O policial militar e vereador em Joinvile (SC), Richard Harrison Chagas dos Santos, falou rapidamente sobre sua experiência administrando a Penitenciária Industrial Jucemar Cesconetto para defender o modelo de gestão prisional que levou a unidade a, segundo ele, ser apontada como um modelo de reintegração dos apenados. Além de reduzir um dia de sua pena a cada três dias que preste serviços a uma das empresas privadas conveniadas, o preso também consegue obter uma renda mensal que é repassada a sua família.
“Os índices de reincidência criminal na Penitenciária Industrial de Joinvile são de 19%, contra, segundo alguns dados, 80%, 83% em outras unidades do país”, afirmou Santos, dizendo que o modelo de reintegração condiz com o que preconiza a Lei de Execução Penal, que determina que, à exceção da restrição da liberdade, deve ser garantido ao preso um ambiente o mais semelhante possível ao mundo exterior.
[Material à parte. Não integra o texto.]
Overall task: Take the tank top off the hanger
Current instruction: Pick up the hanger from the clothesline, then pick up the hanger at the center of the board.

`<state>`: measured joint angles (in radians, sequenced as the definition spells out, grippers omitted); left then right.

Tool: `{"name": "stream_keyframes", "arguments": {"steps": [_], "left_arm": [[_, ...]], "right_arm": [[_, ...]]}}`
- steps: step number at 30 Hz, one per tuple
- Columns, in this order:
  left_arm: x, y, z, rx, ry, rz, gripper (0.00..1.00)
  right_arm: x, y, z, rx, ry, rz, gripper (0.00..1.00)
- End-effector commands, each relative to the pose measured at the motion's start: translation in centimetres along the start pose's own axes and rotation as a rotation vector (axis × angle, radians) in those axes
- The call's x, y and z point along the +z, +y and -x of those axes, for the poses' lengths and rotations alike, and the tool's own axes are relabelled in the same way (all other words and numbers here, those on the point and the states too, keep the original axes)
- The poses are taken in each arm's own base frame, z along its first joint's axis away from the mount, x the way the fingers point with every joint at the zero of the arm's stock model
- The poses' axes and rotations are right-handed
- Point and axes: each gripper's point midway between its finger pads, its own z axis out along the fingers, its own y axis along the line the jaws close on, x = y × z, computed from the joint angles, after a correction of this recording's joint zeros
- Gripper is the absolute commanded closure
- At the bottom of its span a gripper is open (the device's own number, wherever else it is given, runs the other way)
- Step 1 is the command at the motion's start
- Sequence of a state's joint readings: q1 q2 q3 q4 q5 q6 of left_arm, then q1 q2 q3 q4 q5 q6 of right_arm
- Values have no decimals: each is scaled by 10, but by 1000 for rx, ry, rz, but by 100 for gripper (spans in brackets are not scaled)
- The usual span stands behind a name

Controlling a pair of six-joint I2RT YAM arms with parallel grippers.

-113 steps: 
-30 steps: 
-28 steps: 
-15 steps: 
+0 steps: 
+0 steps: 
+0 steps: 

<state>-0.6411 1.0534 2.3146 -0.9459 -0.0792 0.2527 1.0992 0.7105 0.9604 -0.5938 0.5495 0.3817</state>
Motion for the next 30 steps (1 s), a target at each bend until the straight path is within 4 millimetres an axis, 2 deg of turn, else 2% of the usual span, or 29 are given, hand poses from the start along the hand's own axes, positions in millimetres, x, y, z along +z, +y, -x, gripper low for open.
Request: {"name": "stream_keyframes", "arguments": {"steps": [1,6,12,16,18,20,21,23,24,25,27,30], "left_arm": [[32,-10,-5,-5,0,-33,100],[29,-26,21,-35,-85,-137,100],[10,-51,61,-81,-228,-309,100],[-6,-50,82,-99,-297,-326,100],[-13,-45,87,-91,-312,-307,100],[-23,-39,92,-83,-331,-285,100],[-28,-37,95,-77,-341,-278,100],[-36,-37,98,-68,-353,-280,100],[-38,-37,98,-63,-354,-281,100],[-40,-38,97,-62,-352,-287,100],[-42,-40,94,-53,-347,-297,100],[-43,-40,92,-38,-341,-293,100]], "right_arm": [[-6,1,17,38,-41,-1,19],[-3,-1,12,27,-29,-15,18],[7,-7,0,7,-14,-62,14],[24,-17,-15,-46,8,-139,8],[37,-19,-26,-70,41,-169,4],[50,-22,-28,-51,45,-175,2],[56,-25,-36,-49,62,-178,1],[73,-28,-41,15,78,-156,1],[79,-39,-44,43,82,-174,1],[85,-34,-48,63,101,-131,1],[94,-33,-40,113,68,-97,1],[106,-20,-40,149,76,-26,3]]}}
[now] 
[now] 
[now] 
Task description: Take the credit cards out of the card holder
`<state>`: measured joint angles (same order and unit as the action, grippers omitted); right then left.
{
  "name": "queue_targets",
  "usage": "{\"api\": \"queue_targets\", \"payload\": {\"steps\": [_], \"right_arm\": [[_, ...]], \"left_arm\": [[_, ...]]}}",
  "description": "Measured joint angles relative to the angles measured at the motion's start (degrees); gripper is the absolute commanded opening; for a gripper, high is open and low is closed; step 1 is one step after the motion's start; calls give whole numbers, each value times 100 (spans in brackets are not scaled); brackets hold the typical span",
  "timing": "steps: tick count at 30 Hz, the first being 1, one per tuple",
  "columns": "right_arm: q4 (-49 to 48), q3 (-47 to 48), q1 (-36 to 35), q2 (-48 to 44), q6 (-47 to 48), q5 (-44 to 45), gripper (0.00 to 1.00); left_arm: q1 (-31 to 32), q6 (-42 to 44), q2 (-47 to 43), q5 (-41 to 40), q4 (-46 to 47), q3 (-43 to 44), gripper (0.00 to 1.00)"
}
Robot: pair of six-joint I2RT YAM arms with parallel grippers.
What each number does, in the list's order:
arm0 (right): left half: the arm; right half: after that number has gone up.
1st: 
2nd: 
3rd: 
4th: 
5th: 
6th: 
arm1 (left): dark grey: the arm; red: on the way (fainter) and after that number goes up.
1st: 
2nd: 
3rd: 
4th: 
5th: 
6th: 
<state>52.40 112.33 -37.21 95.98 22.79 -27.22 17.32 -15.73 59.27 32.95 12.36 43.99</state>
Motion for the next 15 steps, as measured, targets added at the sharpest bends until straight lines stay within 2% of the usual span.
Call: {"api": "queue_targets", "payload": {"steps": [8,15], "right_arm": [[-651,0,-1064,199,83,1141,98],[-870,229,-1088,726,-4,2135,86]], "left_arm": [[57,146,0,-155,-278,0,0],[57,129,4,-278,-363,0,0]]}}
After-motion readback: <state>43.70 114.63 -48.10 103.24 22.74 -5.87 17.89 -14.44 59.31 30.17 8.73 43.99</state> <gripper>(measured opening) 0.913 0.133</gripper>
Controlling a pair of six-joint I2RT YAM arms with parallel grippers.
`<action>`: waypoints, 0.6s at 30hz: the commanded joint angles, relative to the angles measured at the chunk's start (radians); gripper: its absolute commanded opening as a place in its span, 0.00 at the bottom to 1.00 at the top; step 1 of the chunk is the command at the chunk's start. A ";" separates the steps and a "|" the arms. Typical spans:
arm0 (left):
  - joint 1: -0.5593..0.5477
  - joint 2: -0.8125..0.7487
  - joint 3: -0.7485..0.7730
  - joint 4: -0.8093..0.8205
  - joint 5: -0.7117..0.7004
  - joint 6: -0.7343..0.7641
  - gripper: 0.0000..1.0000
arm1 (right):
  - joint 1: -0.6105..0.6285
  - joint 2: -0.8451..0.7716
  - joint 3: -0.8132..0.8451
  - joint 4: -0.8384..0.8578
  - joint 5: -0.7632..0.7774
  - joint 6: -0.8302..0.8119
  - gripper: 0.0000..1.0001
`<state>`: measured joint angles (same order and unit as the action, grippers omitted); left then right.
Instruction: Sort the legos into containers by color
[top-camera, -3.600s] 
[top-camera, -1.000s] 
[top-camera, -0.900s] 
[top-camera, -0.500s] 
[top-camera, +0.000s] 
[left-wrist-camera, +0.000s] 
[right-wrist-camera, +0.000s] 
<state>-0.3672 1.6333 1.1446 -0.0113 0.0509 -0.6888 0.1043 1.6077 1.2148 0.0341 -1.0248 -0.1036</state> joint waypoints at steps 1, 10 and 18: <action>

“Não há receita nacional para todo o sistema, mas é preciso reforçar esta conexão com a comunidade empreendedora e educadora. Os espaços de segregação podem ter uma dinâmica nacional, mas os espaços de desenvolvimento de atividades que pode aproximar estes indivíduos da sociedade precisam de soluções locais” defendeu o vereador.
Para o coordenador do Núcleo de Defesa Criminal da Defensoria Pública do Rio de Janeiro, Emanuel Queiroz Rangel, o estado do Rio de Janeiro é um exemplo de que o aprisionamento massivo não ajuda a reduzir a criminalidade. De acordo com Rangel, entre 2003 e 2019, o número de pessoas encarceradas no estado saltou de 24 mil pessoas para mais de 53 mil apenados. “E, neste período, a sensação de insegurança da população se agravou. Mais prisões não melhorou em nada a situação”, comentou Rangel, citando dados da Organização das Nações Unidas (ONU) para sustentar que estudos sérios apontam não haver relação entre o encarceramento e a redução da criminalidade.
Agentes penitenciários
Convidados a participar do debate, agentes penitenciários aproveitaram a oportunidade para cobrar dos parlamentares a aprovação da PEC 372/2017, que cria as polícias penais federal, estaduais e distrital, o que permitirá que os agentes penitenciários tenham os mesmos direitos da carreira de policial. Os representantes da Federação Sindical Nacional dos Servidores Penitenciários (Fenaspen), Fernando Ferreira Anunciação, e da Associação Nacional dos Agentes Penitenciários do Brasil (Agepen), Wilson Camilo, também se somaram aos que criticam a terceirização da gestão de unidades prisionais.
“Em 2017, um desastre em Manaus causou espanto em todo o mundo. Cinquenta e seis seres humanos foram mortos em um presídio de responsabilidade de uma empresa privada. Em 2019, esta mesma empresa é responsável pela morte de mais 55 seres humanos encarcerados nesta mesma unidade [o Compaj]. E há quem continue falando em privatização. Mas é preciso lembrar que, no Espírito Santo, uma recente rebelião foi rapidamente controlada. A diferença é que, no Espírito Santo, o sistema é público. Os profissionais são capacitados, estão investidos no cargo e representam o Estado dentro do sistema”, comentou Camilo.
“Não podemos vender o criminoso para a iniciativa privada, para ser explorado pela iniciativa privada. Isto é algo que não está dando certo nos Estados Unidos, porque, então, fazê-lo no Brasil. A situação do sistema penitenciário passa pelo reconhecimento constitucional dos seus servidores”, acrescentou Anunciação, classificando a situação do Compaj, em Manaus, como um “crime, uma falcatrua e algo que precisa ser combatido veementemente”.
Procurados, o governo do Amazonas e a secretaria estadual de Administração Penitenciária ainda não comentaram as críticas ao sistema de co-gestão das unidades prisionais.